NOTL property developer says he plans to appeal decision


The Town of Niagara-on-the-Lake and council acted legally in instituting a 2018 development freeze and 2019 extension of the freeze, a Superior Court justice has found.

After two days of hearings last week, Justice James Ramsay ruled the town did nothing wrong and rejected a lawsuit by Hummel Properties Inc. Developer Rainer Hummel said he plans to appeal the decision.

The NOTL businessman alleged bad faith on behalf of the mayor and council in enacting a development freeze in Old Town by passing an interim control bylaw.
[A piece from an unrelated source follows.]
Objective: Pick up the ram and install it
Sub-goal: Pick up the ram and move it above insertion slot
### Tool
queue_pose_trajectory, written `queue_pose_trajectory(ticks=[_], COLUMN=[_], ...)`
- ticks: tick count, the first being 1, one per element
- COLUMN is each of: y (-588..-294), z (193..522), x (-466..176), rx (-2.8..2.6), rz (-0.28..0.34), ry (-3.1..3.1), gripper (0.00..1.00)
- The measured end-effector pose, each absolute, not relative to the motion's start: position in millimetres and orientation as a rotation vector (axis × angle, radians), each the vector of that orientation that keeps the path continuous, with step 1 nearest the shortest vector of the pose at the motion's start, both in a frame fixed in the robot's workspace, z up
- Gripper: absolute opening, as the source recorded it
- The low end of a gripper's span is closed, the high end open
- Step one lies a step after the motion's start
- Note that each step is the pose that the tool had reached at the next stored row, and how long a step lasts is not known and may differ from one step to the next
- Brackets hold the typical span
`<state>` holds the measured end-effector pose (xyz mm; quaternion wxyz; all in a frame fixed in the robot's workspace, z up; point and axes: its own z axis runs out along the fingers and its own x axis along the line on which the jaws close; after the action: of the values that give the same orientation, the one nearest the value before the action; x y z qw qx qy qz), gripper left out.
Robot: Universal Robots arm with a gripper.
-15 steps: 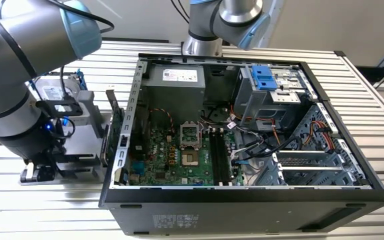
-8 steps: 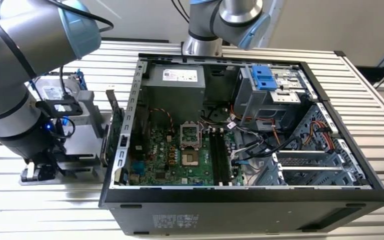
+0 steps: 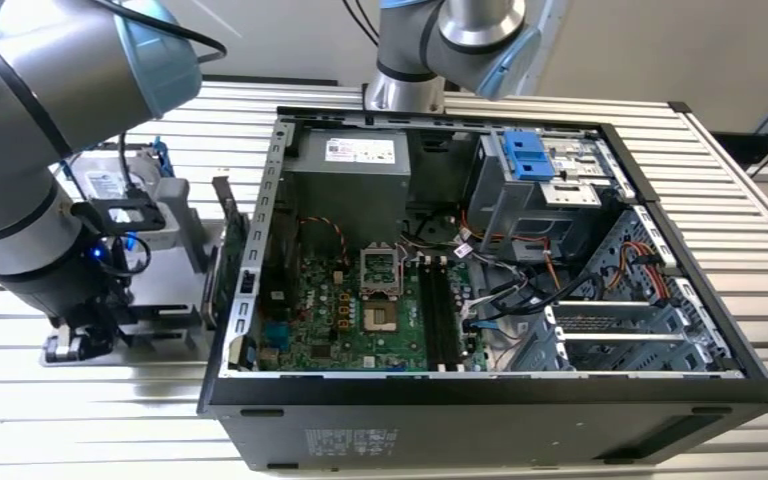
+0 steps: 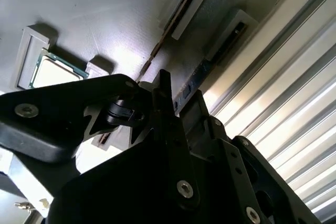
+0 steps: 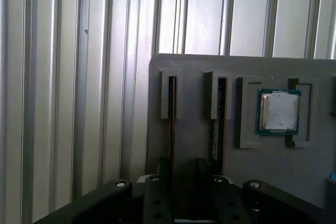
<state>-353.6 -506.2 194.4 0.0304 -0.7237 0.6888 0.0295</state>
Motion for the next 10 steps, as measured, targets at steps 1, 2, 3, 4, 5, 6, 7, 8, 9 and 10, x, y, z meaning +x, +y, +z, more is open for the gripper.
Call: queue_pose_trajectory(ticks=[1,2,3,4,5,6,7,8,9,10], y=[-506.2,-506.2,-506.2,-506.2,-506.2,-506.2,-506.2,-506.2,-506.2,-506.2], z=[194.4,194.4,194.4,194.4,194.4,194.4,194.4,194.4,194.4,194.4], x=[-353.5,-353.6,-353.6,-353.6,-353.6,-353.6,-353.6,-353.6,-353.6,-353.6], rx=[-2.230,-2.229,-2.228,-2.227,-2.226,-2.225,-2.225,-2.224,-2.223,-2.222], rz=[0.092,0.094,0.096,0.097,0.099,0.101,0.102,0.104,0.105,0.107], ry=[2.122,2.121,2.121,2.120,2.119,2.118,2.117,2.116,2.116,2.115], gripper=[1.00,1.00,1.00,0.00,0.00,0.00,0.00,0.00,0.00,0.00])
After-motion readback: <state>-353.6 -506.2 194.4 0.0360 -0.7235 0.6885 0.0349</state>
The judge disagreed. “On the whole of the evidence the case for bad faith strikes me as contrived,” Ramsay said in his ruling.

“I think that council wanted to preserve the Old Town’s heritage and that it considered the matter urgent. They wanted to fulfil the mandate that they thought they had been given by the public. They froze the status quo, considered studies and public input, amended the official plan and then repealed the interim control bylaw. That is essentially what they were supposed to do. I just do not see any bad faith.”

Ramsay dismissed the application in its entirety and said because there is no finding of bad faith, the town is not liable for any damages caused to Hummel Properites as a result of the interim control bylaw. He ordered both sides to submit documents regarding how costs should be apportioned.

Lawyers for the town and Hummel spent last Tuesday and Wednesday arguing their sides. Hummel claimed the development freeze was illegal and that the town violated the planning or municipal acts when implementing the interim control bylaw.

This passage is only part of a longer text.